Y es que de pronto los sueños habían perdido sentido. Tanto tiempo que mi energía apuntó a la casa autosuficiente, despertar con el amancer y los gallos, un baño seco y el huerto, y la vida de la permacultura... se había desgastado todo poco a poco, y otras cosas habían intervenido en el plan, haciéndolo menos asequible, más distante, más sueño y menos posibilidad... Y nunca supe resolver el detalle de hacer ese proyecto individual útil a los demás.

El trabajo tampoco era exactamente lo que había pensado. Me seguía manteniendo inquieta mi amigo de la selva, y mi auto-asignación de ayudarle, de generar algún sistema que le proveyera de ingresos. Él seguía mostrando interés, pero las posibilidades no parecían viables, la distancia era grande, y seguía yo sola en el asunto. Aún con el plan de GOL, las actividades estaban pensadas para una ubicación lejana a donde él estaba... Y el plan aún no daba color de cristalizarse.

Al menos había desechado la opción de aquél trabajo extenuante que prometía llevarme de nuevo a ese ritmo de marchas forzadas, insertada en un mundo intelectual y abstracto que ya me había chupado el cerebro por un lustro, y al que no le veía más sentido. Y sin embargo, desechar esta opción podía tener su costo a futuro, excluírme de la investigación y hasta de la academia. Era un cambio de rumbo más grande de lo que se alcanzaba a apreciar en primera instancia, pero simplemente, en este momento, me parecía una opción tan hueca, que por ello se tornaba riesgosa, y no quería volver a caer en ese rincón oscuro dónde ya había estado.

¿Entonces, a qué valía la pena dedicar la vida?

Hace algunos posts había dicho que a la vida.
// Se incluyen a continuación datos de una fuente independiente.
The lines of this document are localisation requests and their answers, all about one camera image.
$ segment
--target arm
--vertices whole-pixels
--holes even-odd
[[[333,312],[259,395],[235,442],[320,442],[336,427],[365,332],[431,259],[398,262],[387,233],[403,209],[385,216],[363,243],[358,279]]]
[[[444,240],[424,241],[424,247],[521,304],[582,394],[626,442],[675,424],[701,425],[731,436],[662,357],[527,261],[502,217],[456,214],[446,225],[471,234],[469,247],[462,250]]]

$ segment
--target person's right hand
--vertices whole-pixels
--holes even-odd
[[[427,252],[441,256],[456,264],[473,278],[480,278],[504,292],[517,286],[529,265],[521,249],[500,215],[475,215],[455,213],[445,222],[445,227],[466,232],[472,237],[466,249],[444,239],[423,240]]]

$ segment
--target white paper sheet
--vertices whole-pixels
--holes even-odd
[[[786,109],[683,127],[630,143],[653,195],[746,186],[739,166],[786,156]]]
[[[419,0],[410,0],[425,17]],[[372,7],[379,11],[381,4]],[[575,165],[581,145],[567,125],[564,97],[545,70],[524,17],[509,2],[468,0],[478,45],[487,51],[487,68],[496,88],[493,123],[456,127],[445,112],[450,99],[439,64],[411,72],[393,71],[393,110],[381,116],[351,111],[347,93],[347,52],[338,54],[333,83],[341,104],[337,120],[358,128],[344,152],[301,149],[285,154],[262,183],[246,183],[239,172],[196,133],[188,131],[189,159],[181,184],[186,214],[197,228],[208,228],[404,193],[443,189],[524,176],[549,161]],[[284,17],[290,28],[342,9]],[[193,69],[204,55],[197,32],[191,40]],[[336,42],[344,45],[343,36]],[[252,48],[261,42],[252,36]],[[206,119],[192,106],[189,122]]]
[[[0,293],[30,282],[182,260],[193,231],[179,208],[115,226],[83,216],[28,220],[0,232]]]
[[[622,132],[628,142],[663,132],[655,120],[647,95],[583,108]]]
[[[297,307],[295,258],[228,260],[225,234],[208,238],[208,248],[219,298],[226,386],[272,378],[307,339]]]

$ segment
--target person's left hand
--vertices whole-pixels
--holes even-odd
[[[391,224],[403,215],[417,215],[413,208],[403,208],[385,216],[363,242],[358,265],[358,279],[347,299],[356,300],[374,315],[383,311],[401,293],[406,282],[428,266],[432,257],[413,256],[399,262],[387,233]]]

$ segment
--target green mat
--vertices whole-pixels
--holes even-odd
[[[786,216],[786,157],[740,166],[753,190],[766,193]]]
Me parecía muy claro en ese momento. Pero ahora había llegado él y lo había cambiado todo. Aún así me había ido de la ciudad -una coincidencia tan cómica como desafortunada- y había seguido con el plan de perseguir dar mi vida a la vida. ¿Qué clase de broma del destino era ésta? ¿Estar en una ciudad tan sosa como estéril por 6 años, y pocos meses después de salir, encontrarse en un encuentro tan sabroso como fértil, atado al mismo punto geográfico? Definitivamente, la broma no me hacía gracia.

Traté de soltar un poco las riendas. Al fin y al cabo, el dilema se reducía al miedo de decidir algo que me rindiera insatisfacciones. De nuevo esta ideología heredada de elegir siempre lo mejor de lo mejor y recriminarse siempre los errores. La incisiva cautela antes de las decisiones, la extrema planeación, la condena al que ha decidido mal, el eco en el tiempo de los errores cometidos… Era esto, más que la decisión en sí, lo que me angustiaba. Intentaba hacerlo, pero no lograba fluir.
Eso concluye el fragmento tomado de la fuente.